▼▼▼

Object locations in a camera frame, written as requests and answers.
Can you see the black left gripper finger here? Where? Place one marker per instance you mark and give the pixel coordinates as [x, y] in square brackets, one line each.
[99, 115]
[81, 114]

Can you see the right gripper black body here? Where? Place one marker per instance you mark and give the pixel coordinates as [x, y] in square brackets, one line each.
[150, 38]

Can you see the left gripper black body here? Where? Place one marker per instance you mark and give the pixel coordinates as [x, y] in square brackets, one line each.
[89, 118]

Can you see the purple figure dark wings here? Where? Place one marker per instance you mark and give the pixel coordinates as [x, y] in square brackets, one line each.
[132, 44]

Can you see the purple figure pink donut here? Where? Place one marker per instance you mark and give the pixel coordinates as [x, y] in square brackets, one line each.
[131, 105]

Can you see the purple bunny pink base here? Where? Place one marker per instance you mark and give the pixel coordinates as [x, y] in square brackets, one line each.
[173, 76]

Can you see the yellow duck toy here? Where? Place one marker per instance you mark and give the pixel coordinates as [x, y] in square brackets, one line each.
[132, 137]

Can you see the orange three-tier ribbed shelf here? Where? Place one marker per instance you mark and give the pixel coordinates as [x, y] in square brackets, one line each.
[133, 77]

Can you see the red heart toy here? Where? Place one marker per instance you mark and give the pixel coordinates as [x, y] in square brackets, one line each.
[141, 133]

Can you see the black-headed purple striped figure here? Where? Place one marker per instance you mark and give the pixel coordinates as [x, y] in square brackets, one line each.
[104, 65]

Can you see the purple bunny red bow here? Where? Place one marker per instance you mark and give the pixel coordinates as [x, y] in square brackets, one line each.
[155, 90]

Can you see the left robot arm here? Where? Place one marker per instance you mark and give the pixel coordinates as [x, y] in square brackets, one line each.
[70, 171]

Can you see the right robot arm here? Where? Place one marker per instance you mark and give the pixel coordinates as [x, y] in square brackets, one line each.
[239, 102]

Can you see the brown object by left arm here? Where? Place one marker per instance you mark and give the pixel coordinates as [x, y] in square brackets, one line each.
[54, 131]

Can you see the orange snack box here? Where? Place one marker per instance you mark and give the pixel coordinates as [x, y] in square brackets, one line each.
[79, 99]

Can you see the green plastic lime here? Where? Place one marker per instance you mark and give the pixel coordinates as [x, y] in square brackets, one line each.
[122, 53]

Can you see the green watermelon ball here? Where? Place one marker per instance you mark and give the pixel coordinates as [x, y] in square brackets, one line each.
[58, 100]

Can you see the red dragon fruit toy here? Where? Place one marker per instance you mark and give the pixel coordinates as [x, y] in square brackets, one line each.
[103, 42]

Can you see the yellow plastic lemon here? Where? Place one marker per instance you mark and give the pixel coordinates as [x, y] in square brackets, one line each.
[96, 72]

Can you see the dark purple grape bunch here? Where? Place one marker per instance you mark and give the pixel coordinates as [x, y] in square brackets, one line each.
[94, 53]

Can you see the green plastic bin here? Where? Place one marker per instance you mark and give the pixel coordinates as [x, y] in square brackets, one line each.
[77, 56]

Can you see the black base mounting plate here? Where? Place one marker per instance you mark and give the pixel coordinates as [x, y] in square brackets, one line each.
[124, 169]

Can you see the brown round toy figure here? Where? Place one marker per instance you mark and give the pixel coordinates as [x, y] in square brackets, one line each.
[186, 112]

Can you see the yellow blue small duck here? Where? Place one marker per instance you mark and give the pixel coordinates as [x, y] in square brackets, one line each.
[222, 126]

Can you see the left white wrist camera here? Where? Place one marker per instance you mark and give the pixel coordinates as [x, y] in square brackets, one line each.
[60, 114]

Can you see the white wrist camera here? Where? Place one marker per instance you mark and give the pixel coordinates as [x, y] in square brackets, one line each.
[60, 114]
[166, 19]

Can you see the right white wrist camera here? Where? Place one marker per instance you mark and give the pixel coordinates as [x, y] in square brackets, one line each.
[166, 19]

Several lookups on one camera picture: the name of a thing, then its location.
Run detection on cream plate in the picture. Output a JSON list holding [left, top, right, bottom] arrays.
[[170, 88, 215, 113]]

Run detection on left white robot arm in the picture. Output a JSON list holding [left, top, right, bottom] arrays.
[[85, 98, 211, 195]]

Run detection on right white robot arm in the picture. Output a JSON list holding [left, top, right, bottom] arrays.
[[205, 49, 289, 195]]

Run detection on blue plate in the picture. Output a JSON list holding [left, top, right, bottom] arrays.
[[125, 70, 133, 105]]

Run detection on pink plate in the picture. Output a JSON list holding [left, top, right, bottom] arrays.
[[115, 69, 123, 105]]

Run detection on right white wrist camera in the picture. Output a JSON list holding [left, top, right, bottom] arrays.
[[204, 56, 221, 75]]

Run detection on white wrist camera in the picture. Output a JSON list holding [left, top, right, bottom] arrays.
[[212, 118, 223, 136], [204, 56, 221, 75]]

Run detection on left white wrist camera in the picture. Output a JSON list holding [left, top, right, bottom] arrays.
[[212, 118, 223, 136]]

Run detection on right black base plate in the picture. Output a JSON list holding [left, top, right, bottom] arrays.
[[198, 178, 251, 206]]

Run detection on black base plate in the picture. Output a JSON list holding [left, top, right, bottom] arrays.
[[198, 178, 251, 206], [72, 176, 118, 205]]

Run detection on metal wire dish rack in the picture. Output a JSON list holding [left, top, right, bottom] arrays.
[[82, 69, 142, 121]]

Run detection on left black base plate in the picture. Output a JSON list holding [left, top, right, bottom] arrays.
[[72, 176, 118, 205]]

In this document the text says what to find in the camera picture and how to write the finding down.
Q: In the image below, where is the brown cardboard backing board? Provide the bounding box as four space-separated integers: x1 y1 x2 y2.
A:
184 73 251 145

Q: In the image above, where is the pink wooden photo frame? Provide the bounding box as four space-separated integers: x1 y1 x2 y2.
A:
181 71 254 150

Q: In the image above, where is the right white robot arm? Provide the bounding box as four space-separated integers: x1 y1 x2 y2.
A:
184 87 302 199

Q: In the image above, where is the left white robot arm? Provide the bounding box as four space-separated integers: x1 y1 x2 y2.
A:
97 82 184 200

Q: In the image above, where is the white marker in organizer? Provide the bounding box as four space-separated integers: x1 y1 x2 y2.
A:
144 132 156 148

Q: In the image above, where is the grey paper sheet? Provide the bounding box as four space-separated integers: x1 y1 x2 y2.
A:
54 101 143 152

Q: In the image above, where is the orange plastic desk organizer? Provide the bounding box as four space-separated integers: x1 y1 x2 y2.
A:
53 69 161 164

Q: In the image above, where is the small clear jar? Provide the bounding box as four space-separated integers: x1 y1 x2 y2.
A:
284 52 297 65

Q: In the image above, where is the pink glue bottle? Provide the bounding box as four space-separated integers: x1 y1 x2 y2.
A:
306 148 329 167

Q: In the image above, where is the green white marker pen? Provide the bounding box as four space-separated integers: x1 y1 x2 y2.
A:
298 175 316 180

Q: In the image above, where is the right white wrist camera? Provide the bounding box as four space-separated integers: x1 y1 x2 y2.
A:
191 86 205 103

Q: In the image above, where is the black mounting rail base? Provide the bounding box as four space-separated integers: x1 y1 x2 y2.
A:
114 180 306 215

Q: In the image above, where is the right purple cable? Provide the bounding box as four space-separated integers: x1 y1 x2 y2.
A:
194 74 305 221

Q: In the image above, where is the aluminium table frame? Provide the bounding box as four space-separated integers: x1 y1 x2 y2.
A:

▲▲▲

## What is needed
Give the listing again in full, with every line intact.

## Exercise result
Object locations in a camera frame, written as requests and answers.
Can you see the black left gripper finger here? Where? Place one marker per instance you mark and give the pixel coordinates as [x, y] in square brackets, one line each.
[99, 115]
[81, 114]

Can you see the right gripper black body here? Where? Place one marker per instance you mark and give the pixel coordinates as [x, y] in square brackets, one line each.
[150, 38]

Can you see the left gripper black body here? Where? Place one marker per instance you mark and give the pixel coordinates as [x, y] in square brackets, one line each.
[89, 118]

Can you see the purple figure dark wings here? Where? Place one marker per instance you mark and give the pixel coordinates as [x, y] in square brackets, one line each.
[132, 44]

Can you see the purple figure pink donut here? Where? Place one marker per instance you mark and give the pixel coordinates as [x, y] in square brackets, one line each.
[131, 105]

Can you see the purple bunny pink base here? Where? Place one marker per instance you mark and give the pixel coordinates as [x, y] in square brackets, one line each.
[173, 76]

Can you see the yellow duck toy here? Where? Place one marker per instance you mark and give the pixel coordinates as [x, y] in square brackets, one line each.
[132, 137]

Can you see the orange three-tier ribbed shelf here? Where? Place one marker per instance you mark and give the pixel coordinates as [x, y] in square brackets, one line each.
[133, 77]

Can you see the red heart toy here? Where? Place one marker per instance you mark and give the pixel coordinates as [x, y] in square brackets, one line each.
[141, 133]

Can you see the black-headed purple striped figure here? Where? Place one marker per instance you mark and give the pixel coordinates as [x, y] in square brackets, one line each.
[104, 65]

Can you see the purple bunny red bow here? Where? Place one marker per instance you mark and give the pixel coordinates as [x, y] in square brackets, one line each.
[155, 90]

Can you see the left robot arm here? Where? Place one marker per instance you mark and give the pixel coordinates as [x, y] in square brackets, one line each.
[70, 171]

Can you see the right robot arm here? Where? Place one marker per instance you mark and give the pixel coordinates as [x, y] in square brackets, one line each.
[239, 102]

Can you see the brown object by left arm here? Where? Place one marker per instance you mark and give the pixel coordinates as [x, y] in square brackets, one line each.
[54, 131]

Can you see the orange snack box here? Where? Place one marker per instance you mark and give the pixel coordinates as [x, y] in square brackets, one line each.
[79, 99]

Can you see the green plastic lime here? Where? Place one marker per instance you mark and give the pixel coordinates as [x, y] in square brackets, one line each.
[122, 53]

Can you see the green watermelon ball here? Where? Place one marker per instance you mark and give the pixel coordinates as [x, y] in square brackets, one line each.
[58, 100]

Can you see the red dragon fruit toy here? Where? Place one marker per instance you mark and give the pixel coordinates as [x, y] in square brackets, one line each.
[103, 42]

Can you see the yellow plastic lemon here? Where? Place one marker per instance you mark and give the pixel coordinates as [x, y] in square brackets, one line each.
[96, 72]

Can you see the dark purple grape bunch here? Where? Place one marker per instance you mark and give the pixel coordinates as [x, y] in square brackets, one line each.
[94, 53]

Can you see the green plastic bin here? Where? Place one marker per instance you mark and give the pixel coordinates as [x, y] in square brackets, one line each.
[77, 56]

Can you see the black base mounting plate here? Where? Place one marker per instance you mark and give the pixel coordinates as [x, y] in square brackets, one line each.
[124, 169]

Can you see the brown round toy figure here? Where? Place one marker per instance you mark and give the pixel coordinates as [x, y] in square brackets, one line each.
[186, 112]

Can you see the yellow blue small duck here? Where? Place one marker per instance you mark and give the pixel coordinates as [x, y] in square brackets, one line each.
[222, 126]

Can you see the left white wrist camera here? Where? Place one marker per instance you mark and give the pixel coordinates as [x, y] in square brackets, one line each.
[60, 114]

Can you see the white wrist camera here? Where? Place one marker per instance you mark and give the pixel coordinates as [x, y] in square brackets, one line each.
[60, 114]
[166, 19]

Can you see the right white wrist camera here? Where? Place one marker per instance you mark and give the pixel coordinates as [x, y] in square brackets, one line each.
[166, 19]

Several lookups on one camera picture: the name of a thing, then its location.
Run detection on cream plate in the picture. Output a JSON list holding [left, top, right, bottom] arrays.
[[170, 88, 215, 113]]

Run detection on left white robot arm in the picture. Output a JSON list holding [left, top, right, bottom] arrays.
[[85, 98, 211, 195]]

Run detection on right white robot arm in the picture. Output a JSON list holding [left, top, right, bottom] arrays.
[[205, 49, 289, 195]]

Run detection on blue plate in the picture. Output a JSON list holding [left, top, right, bottom] arrays.
[[125, 70, 133, 105]]

Run detection on pink plate in the picture. Output a JSON list holding [left, top, right, bottom] arrays.
[[115, 69, 123, 105]]

Run detection on right white wrist camera in the picture. Output a JSON list holding [left, top, right, bottom] arrays.
[[204, 56, 221, 75]]

Run detection on white wrist camera in the picture. Output a JSON list holding [left, top, right, bottom] arrays.
[[212, 118, 223, 136], [204, 56, 221, 75]]

Run detection on left white wrist camera in the picture. Output a JSON list holding [left, top, right, bottom] arrays.
[[212, 118, 223, 136]]

Run detection on right black base plate in the picture. Output a JSON list holding [left, top, right, bottom] arrays.
[[198, 178, 251, 206]]

Run detection on black base plate in the picture. Output a JSON list holding [left, top, right, bottom] arrays.
[[198, 178, 251, 206], [72, 176, 118, 205]]

Run detection on metal wire dish rack in the picture. Output a JSON list holding [left, top, right, bottom] arrays.
[[82, 69, 142, 121]]

Run detection on left black base plate in the picture. Output a JSON list holding [left, top, right, bottom] arrays.
[[72, 176, 118, 205]]

In this document the text says what to find in the camera picture and how to write the finding down.
Q: In the image below, where is the brown cardboard backing board? Provide the bounding box as four space-separated integers: x1 y1 x2 y2.
A:
184 73 251 145

Q: In the image above, where is the pink wooden photo frame? Provide the bounding box as four space-separated integers: x1 y1 x2 y2.
A:
181 71 254 150

Q: In the image above, where is the right white robot arm? Provide the bounding box as four space-separated integers: x1 y1 x2 y2.
A:
184 87 302 199

Q: In the image above, where is the left white robot arm? Provide the bounding box as four space-separated integers: x1 y1 x2 y2.
A:
97 82 184 200

Q: In the image above, where is the white marker in organizer? Provide the bounding box as four space-separated integers: x1 y1 x2 y2.
A:
144 132 156 148

Q: In the image above, where is the grey paper sheet? Provide the bounding box as four space-separated integers: x1 y1 x2 y2.
A:
54 101 143 152

Q: In the image above, where is the orange plastic desk organizer? Provide the bounding box as four space-separated integers: x1 y1 x2 y2.
A:
53 69 161 164

Q: In the image above, where is the small clear jar? Provide the bounding box as four space-separated integers: x1 y1 x2 y2.
A:
284 52 297 65

Q: In the image above, where is the pink glue bottle? Provide the bounding box as four space-separated integers: x1 y1 x2 y2.
A:
306 148 329 167

Q: In the image above, where is the green white marker pen? Provide the bounding box as four space-separated integers: x1 y1 x2 y2.
A:
298 175 316 180

Q: In the image above, where is the right white wrist camera? Provide the bounding box as four space-separated integers: x1 y1 x2 y2.
A:
191 86 205 103

Q: In the image above, where is the black mounting rail base? Provide the bounding box as four space-separated integers: x1 y1 x2 y2.
A:
114 180 306 215

Q: In the image above, where is the right purple cable? Provide the bounding box as four space-separated integers: x1 y1 x2 y2.
A:
194 74 305 221

Q: In the image above, where is the aluminium table frame? Provide the bounding box as four space-separated integers: x1 y1 x2 y2.
A:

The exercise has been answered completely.